EXERCISE DATA →

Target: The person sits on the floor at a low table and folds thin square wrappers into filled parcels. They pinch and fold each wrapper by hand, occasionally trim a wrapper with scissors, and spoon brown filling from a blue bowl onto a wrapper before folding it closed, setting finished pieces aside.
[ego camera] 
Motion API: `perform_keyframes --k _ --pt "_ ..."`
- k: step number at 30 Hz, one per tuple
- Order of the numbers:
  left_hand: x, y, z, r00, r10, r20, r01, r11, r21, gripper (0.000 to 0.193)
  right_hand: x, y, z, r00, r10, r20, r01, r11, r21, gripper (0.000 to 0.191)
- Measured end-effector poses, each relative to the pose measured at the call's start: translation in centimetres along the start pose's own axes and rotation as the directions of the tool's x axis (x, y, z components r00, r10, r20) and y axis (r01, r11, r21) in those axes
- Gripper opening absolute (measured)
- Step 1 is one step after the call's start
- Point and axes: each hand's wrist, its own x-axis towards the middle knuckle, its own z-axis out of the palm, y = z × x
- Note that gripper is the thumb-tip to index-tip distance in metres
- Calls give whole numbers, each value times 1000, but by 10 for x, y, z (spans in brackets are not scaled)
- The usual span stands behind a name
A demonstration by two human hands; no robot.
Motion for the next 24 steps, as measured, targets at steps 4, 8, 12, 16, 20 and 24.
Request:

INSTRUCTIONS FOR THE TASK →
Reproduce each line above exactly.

RESPONSE →
Target: The person sits on the floor at a low table and folds thin square wrappers into filled parcels. They pinch and fold each wrapper by hand, occasionally trim a wrapper with scissors, and spoon brown filling from a blue bowl onto a wrapper before folding it closed, setting finished pieces aside.
[ego camera] 
Motion API: `perform_keyframes --k _ --pt "_ ..."`
- k: step number at 30 Hz, one per tuple
- Order of the numbers:
  left_hand: x, y, z, r00, r10, r20, r01, r11, r21, gripper (0.000 to 0.193)
  right_hand: x, y, z, r00, r10, r20, r01, r11, r21, gripper (0.000 to 0.191)
- Measured end-effector poses, each relative to the pose measured at the call's start: translation in centimetres along the start pose's own axes and rotation as the directions of the tool's x axis (x, y, z components r00, r10, r20) and y axis (r01, r11, r21) in those axes
- Gripper opening absolute (measured)
- Step 1 is one step after the call's start
- Point and axes: each hand's wrist, its own x-axis towards the middle knuckle, its own z-axis out of the palm, y = z × x
- Note that gripper is the thumb-tip to index-tip distance in metres
- Calls give whole numbers, each value times 1000, but by 10 for x, y, z (spans in brackets are not scaled)
- The usual span stands behind a name
A demonstration by two human hands; no robot.
Motion for the next 24 steps, as measured, targets at steps 4, 8, 12, 16, 20 and 24.
Request:

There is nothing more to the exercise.